We can hack a bit and use the Huber loss function, which is useful to deal with outliers in a classic statistics setting, providing a robust linear regression:
# a: residuals, ie, y - hat.y
huber <- function(a, delta) {
ifelse(abs(a)<delta, a^2/2, delta*(abs(a)-delta/2)) # ifelse is a vectorized conditional
}
huber.loss <- function(theta, x=x, y=y, e=e, delta=3) {
sum( huber((y - theta[1] - theta[2]*x)/e, delta) )
}
fit.huber <- optim(par=c(0,0), fn=huber.loss, x=x, y=y, e=e) # find best values using optimization
plot.errors(x,y,e)
abline(fit,col="lightgrey",) # showing the linear fit (in grey)
abline(fit.huber$par[1],fit.huber$par[2], col="red",lwd=2) # showing the robust fit
which is way better.
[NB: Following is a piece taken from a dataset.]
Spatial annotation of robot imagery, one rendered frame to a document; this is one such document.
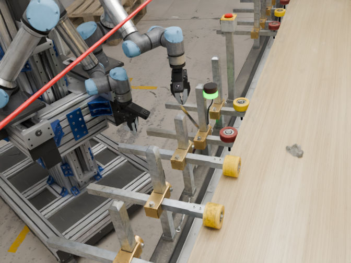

However the Huber loss function, and the choice of its parameter value (set here to \(3\)), are somewhat hacks, ad hoc tools to attack the outlier problem.
In Bayesian terms acknowledging the outliers exist, we should modify the model in order to account them.
Now the likelihood will be the following:
\[p(x_i,y_i,e_i | \theta, g_i,\sigma_B) = \frac{g_i}{\sqrt{2\pi e_i^2}} \exp \Big\{ -\frac{1}{2e_i^2} (y - \hat{y}(x|\theta))^2 \Big\} + \frac{1-g_i}{\sqrt{2\pi \sigma_B^2}} \exp \Big\{ -\frac{1}{2 \sigma_B^2} (y - \hat{y}(x|\theta))^2 \Big\}\]
herein, parameter \(g_i=0\) means that data point \(x_i\) is an outlier, while \(g=1\) means that \(x_i\) is not. If the i-th point is an outlier the likelihhod will use a Gaussian of variance \(\sigma_B\) that might be considered an extra nuissance parameter, or set to a high value (we’ll choose value \(50\)). Our model has now 22 parameters instead of the initial two (\(\theta_0\) and \(\theta_1\)).
Since BUGS cannot sample from an arbitrary distribution, we can use the zeros trick to plug the likelihood directly:
modelString = "
model {
for (i in 1:n) {
phi[i] <- -log( (g[i]/sqrt(2*pi*pow(e[i],2))) * exp(-0.5*pow(y[i]-mu[i],2)/pow(e[i],2)) + ((1-g[i])/sqrt(2*pi*pow(sigmaB,2))) * exp(-0.5*pow(y[i]-mu[i],2)/pow(sigmaB,2)) ) + C
dummy[i] <- 0
dummy[i] ~ dpois( phi[i] )
mu[i] <- theta0 + theta1 * x[i]
g[i] ~ dunif(0,1)
}
theta0 ~ dflat()
theta1 ~ dflat()
C <- 10000 # for the zero's trick
pi <- 3.14159
}
"
# data
data.list = list(
x = x,
y = y,
e = e,
n = length(x),
sigmaB = 50
)
# initializations
n.chains <- 1
theta0 <- c(0)
theta1 <- c(0)
g <- rep(0.01,length(x))
genInitFactory <- function() {
i <- 0
function() {
i <<- i + 1
list(
theta0 = theta0[i],
theta1 = theta1[i],
g = g
)
}
}
run.model(modelString, samples=c("theta0", "theta1", "g"), data=data.list,
chainLength=25000, init.func=genInitFactory(), n.chains=n.chains)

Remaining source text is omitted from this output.